• **BRIEF**
Find the word "black" in the data, then copy each line where it is found.

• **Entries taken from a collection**
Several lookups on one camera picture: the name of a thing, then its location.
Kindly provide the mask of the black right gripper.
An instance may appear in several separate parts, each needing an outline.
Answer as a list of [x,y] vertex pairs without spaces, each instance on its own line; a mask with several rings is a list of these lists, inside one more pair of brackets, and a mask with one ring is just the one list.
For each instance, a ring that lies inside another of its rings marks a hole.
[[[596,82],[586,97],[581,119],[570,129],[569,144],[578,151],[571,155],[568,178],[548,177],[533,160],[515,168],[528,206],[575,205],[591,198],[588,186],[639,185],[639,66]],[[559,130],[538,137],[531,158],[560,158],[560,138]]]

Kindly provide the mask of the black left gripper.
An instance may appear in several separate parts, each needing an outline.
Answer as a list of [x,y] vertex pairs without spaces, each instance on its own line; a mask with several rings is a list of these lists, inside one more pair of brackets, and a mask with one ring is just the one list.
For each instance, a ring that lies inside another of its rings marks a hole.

• **RESPONSE AREA**
Kindly provide the mask of the black right gripper.
Kindly provide the mask of the black left gripper.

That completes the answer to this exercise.